Ebook Bargains UK April 20, 2014 um 1:51 am

A lot of Amazon’s digital expansion is simply treading water.

Everyone loves to point out how print book sales are declining, for example, but that decline hits Amazon’s online print sales just as much as the b&m stores. The same with DVDs, etc.

A lot of the revenue being generated from film, TV and ebooks is simply balancing the decline from physical versions of the same products.

Baldur Bjarnason April 19, 2014 um 1:29 pm

"It’s just a matter of time before the Big 5 start producing and retailing mobi files which Kindle owners can upload. Publishers can then sell ebooks as cheap or cheaper than Amazon and still make more profit by cutting out the Bezos Grab."

Amazon has actually preemptively made that tactic less feasible. The basic issue is twofold:

1. The terms of service for kindlegen and Kindle Previewer don’t allow commercial use. Amazon may let indie sales slide but is unlikely to ignore big publishers.

2. Amazon doesn’t have a single standard format for delivering KF8 ebooks like it did with mobi7. Kindle for iOS gets something decidedly different from Amazon’s servers than, for example, Kindle Fires. If you load a bog-standard KF8 file directly into Kindle for iOS you will get a broken ebook, often a severely broken one. The only way to get decent files for Kindle iOS is to use the special Preview files and selling those directly is, again, a violation of that software’s terms of service.

You can use Calibre to generate mobis (its mobi7 files are a bit rubbish, but its KF8 files are, I’m told fine) to get around the kindlegen/Kindle Previewer terms of service but that still leaves iOS unaddressed and Kindle for iOS has a lot of users.

So, it could be done but the publishers in question really would have to at the very least reverse-engineer the Kindle for iOS format and would either have to rely on Calibre for Kindle file generation or would have to reimplement similar conversion software from scratch.

Nate Hoffelder April 19, 2014 um 11:13 pm

The bigger issue is that Amazon would likely sabotage any attempt to replicate Pottermore. Look at Smashwords, for example. They had email delivery in beta, then removed it at launch, only to add it again later in the hopes that Amazon wouldn’t block it again.

In fact, Amazon may have already sabotaged Pottemrore clones. That site adds DRM to the ebooks when the are fed into Kindle, Nook etc; Amazon might have denied that privilege to publishers when they raised the topic.

William Ockham April 20, 2014 um 6:10 pm

If by "a matter of time", you mean sometime after the sun burns out, then sure. But don’t hold your breath. Why haven’t they done it before now? Because it is a monumentally stupid idea. Talk about "a land war in Asia" undertaking. One auto-update from Amazon and all those books would unreadable. Sure, Amazon might get in a little trouble with regulators, but the Big 5 would be ruined.


Baldur Bjarnason April 19, 2014 um 12:58 pm

Just one small nitpick: I never said Amazon was evil.
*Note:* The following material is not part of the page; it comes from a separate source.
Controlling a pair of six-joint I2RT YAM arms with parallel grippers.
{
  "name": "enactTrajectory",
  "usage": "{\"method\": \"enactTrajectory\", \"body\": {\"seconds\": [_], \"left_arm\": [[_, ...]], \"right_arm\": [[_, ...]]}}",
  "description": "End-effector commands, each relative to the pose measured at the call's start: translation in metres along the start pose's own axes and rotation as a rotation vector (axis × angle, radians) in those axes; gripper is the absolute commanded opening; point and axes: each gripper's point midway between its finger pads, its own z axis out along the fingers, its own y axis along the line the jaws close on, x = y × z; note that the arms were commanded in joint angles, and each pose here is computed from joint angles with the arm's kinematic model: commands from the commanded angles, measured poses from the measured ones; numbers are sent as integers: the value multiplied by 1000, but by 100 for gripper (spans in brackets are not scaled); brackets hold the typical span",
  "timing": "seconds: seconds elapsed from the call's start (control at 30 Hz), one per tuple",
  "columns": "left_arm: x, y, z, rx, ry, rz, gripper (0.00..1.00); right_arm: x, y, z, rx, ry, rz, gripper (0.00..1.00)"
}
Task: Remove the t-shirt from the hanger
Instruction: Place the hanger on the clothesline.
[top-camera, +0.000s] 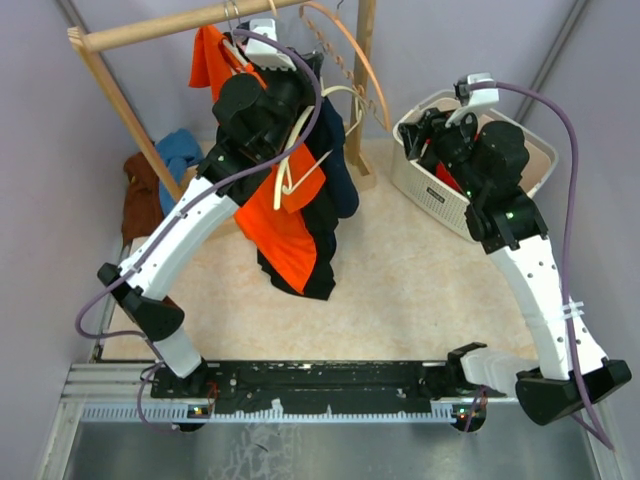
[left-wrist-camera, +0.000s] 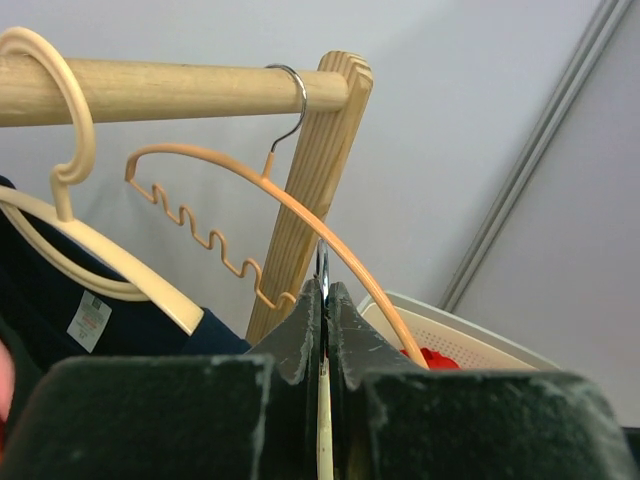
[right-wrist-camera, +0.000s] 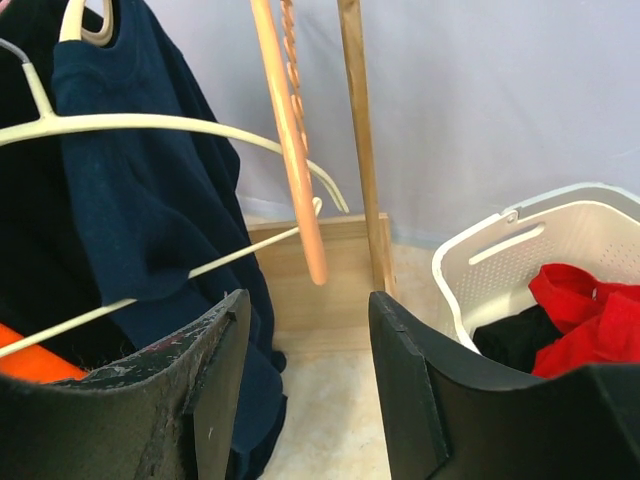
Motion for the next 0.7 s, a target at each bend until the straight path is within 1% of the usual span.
{"method": "enactTrajectory", "body": {"seconds": [0.0,0.17,0.43,0.53,0.67], "left_arm": [[-36,-10,7,4,-119,-37,0],[-35,-24,15,26,-147,-50,0],[-35,-47,8,48,-159,-78,0],[-29,-52,2,23,-150,-70,0],[-23,-55,-11,-52,-173,-45,0]], "right_arm": [[-18,4,-11,-7,-62,-17,51],[-21,5,-18,-9,-69,-20,52],[-20,0,-28,17,-74,-29,54],[-20,2,-29,5,-78,-24,54],[-14,4,-28,-6,-66,-21,54]]}}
What I said was that they are amoral and ruthless and that all large companies are amoral and ruthless.

Which I stand by. Once a company reaches a certain size its structure and organisation abstracts away the humanising and empathic influences of its staff and its actions as an organisation become amoral and ruthless. That goes for (almost) all of them.

And, no, being amoral and ruthless isn’t evil, just sociopathic.
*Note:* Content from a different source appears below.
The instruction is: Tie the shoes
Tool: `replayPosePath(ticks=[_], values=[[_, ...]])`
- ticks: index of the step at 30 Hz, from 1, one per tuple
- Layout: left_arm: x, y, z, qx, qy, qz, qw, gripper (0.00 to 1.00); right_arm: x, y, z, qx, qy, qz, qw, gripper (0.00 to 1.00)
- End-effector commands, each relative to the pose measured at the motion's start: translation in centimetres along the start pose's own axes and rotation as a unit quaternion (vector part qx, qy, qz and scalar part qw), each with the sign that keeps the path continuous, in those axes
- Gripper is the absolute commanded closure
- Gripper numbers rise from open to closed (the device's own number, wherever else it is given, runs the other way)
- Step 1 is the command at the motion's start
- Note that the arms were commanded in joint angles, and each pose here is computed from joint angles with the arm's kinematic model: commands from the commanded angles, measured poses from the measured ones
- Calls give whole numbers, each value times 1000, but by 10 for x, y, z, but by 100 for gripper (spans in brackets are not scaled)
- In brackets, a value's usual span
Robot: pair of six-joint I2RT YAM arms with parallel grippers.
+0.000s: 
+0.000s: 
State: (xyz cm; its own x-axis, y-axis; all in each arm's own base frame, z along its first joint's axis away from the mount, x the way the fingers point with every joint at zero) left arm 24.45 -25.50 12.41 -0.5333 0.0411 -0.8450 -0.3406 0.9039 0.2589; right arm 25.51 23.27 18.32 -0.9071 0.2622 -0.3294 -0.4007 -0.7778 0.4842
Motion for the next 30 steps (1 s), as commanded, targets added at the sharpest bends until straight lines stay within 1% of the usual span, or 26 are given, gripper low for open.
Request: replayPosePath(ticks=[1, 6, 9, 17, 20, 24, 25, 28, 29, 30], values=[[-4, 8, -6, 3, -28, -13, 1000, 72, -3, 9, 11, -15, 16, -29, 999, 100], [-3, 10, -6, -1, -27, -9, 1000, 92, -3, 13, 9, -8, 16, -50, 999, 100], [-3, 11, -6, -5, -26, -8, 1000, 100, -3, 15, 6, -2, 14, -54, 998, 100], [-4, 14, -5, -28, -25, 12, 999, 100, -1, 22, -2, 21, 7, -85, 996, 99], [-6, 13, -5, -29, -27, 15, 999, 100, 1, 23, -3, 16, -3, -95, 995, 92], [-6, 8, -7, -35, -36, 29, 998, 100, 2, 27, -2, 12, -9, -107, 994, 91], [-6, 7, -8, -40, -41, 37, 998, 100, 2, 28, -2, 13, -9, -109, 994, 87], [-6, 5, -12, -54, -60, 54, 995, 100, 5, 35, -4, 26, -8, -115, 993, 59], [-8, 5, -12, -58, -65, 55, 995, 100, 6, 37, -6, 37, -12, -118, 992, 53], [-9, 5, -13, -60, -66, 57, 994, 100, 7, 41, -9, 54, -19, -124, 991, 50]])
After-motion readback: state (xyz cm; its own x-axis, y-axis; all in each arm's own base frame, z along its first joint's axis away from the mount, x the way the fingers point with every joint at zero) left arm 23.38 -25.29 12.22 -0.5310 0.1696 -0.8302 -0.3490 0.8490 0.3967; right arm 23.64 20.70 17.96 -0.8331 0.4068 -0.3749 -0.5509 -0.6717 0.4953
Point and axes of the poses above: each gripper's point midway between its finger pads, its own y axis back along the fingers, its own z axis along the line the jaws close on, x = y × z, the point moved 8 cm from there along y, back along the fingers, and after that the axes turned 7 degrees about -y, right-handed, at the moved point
Moral companies are exceedingly rare and they usually only remain so during the reign of the original founders, like the banks and other companies in the UK that were originally founded by Quakers but are now just as bad as the rest.

And Amazon is, in relative terms, huge in publishing. Now, that’s largely an artefact of the small size of the publishing industry (though that industry’s likely to shrink in the long term), but from the perspective of even the large publishers, Amazon is big.

Nate Hoffelder April 19, 2014 um 10:58 pm

"Just one small nitpick: I never said Amazon was evil."

I didn’t actually say that was from you, but I can see how it is implied. I removed the sentence (the post is better without it, actually).


Greg Strandberg April 19, 2014 um 6:48 pm

Good information. I’m not too worried about Amazon, but then they pay me, so there’s that.